Aim of the exercise:
Wherever the word "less" turns up in a line of the entries, copy that line.

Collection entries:
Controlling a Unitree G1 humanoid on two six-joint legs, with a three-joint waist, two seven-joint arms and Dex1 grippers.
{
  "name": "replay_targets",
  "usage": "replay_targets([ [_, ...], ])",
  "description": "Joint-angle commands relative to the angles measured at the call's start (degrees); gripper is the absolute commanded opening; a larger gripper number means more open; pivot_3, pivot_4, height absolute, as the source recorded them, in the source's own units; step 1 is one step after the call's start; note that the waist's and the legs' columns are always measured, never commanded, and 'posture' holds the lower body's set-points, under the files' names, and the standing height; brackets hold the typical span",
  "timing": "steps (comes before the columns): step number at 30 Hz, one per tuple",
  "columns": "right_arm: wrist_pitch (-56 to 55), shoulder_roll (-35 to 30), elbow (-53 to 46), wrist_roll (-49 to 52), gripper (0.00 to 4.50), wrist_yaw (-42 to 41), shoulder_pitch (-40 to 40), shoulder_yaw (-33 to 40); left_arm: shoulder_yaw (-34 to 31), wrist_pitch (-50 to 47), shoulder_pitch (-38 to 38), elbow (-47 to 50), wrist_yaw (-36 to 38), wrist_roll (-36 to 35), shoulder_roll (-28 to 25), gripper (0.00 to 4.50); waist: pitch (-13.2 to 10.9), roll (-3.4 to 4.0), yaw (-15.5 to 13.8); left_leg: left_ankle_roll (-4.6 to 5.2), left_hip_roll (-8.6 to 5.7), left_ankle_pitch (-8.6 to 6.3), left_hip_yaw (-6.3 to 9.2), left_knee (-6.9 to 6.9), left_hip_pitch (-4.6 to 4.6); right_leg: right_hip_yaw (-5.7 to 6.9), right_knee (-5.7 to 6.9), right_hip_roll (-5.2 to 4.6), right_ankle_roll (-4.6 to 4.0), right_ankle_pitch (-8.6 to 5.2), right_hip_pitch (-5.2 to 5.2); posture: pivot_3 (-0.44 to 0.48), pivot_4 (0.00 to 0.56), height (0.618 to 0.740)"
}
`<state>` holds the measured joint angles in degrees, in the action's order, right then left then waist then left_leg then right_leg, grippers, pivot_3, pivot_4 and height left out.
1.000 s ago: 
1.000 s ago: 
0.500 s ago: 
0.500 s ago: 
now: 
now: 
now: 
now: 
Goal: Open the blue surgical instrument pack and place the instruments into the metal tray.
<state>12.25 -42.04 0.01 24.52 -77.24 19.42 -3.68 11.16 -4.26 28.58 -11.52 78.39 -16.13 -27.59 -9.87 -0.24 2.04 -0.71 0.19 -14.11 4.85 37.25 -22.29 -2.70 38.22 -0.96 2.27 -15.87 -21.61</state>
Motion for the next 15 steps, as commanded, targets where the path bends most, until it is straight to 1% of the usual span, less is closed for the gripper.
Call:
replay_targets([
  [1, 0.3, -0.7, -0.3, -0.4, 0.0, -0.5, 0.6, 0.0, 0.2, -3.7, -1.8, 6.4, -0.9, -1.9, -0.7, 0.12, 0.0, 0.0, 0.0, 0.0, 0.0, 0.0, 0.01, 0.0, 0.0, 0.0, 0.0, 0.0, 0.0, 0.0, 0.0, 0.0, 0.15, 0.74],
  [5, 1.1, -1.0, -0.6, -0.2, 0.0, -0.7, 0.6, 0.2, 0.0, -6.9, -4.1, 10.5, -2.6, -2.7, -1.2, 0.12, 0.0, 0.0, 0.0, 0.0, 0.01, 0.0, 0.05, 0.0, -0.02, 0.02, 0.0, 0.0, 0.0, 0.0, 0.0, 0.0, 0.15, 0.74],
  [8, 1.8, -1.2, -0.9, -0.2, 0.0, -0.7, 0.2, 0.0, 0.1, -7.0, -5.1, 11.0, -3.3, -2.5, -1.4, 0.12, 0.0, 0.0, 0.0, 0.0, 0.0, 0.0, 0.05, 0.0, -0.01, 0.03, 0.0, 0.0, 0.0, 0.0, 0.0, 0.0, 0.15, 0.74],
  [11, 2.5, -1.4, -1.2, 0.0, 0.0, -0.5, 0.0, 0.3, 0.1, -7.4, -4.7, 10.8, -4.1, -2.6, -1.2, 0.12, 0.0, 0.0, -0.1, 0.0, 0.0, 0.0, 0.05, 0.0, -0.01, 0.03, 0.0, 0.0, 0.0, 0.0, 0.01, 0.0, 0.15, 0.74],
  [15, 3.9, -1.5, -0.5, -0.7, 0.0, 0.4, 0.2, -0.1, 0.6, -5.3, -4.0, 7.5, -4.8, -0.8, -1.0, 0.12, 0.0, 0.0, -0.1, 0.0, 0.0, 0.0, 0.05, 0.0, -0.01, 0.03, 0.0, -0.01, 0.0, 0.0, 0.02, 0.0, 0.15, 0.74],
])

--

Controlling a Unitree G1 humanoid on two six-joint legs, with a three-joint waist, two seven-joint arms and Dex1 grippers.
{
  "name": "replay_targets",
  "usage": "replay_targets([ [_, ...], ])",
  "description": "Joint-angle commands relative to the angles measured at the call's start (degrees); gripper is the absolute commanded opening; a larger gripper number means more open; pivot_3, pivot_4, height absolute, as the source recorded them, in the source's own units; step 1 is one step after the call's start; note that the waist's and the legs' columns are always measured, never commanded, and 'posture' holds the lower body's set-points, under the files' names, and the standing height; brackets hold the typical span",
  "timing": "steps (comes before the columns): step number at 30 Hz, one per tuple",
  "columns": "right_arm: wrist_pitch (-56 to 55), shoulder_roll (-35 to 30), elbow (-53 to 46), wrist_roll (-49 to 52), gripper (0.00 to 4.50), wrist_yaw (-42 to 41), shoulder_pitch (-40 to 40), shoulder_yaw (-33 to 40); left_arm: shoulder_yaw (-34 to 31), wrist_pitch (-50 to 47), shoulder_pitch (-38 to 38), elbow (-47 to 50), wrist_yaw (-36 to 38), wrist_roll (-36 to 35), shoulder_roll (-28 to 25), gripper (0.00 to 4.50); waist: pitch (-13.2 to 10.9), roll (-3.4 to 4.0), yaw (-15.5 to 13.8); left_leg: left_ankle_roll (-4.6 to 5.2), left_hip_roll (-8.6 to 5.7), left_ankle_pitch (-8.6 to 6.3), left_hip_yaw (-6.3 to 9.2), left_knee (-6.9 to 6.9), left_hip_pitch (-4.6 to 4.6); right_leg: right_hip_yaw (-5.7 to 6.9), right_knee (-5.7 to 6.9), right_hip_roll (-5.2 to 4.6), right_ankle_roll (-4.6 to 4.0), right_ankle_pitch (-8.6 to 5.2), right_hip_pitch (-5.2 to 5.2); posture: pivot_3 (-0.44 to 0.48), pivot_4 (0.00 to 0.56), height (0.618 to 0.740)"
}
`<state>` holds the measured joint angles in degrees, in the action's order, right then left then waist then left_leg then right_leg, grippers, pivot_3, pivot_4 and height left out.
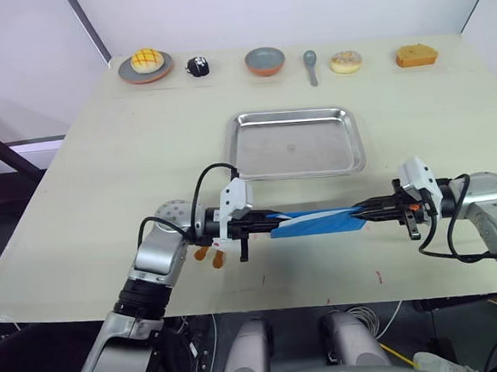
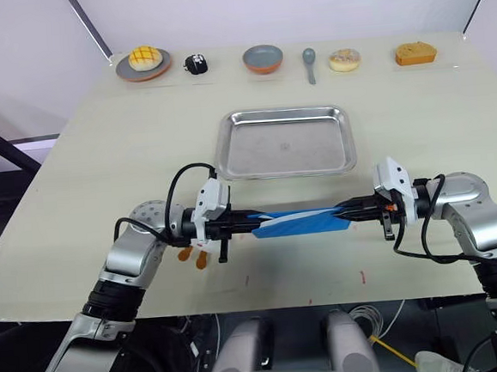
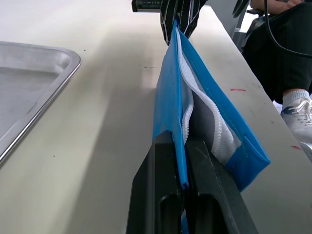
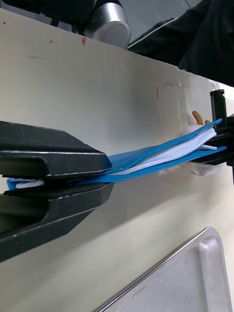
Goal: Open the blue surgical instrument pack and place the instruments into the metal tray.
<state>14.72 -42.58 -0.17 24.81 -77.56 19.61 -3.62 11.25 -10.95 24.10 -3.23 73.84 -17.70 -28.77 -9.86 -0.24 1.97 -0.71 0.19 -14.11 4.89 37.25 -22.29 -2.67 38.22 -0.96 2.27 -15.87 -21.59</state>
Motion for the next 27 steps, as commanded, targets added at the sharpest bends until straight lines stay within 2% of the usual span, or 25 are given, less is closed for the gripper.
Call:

Written solution:
Motion for the next 15 steps, as commanded, targets where the path bends most, until it is straight to 1% of the usual span, less is closed for the gripper.
Motion for the next 27 steps, as commanded, targets added at the sharpest bends until straight lines stay within 2% of the usual span, or 25 are given, less is closed for the gripper.

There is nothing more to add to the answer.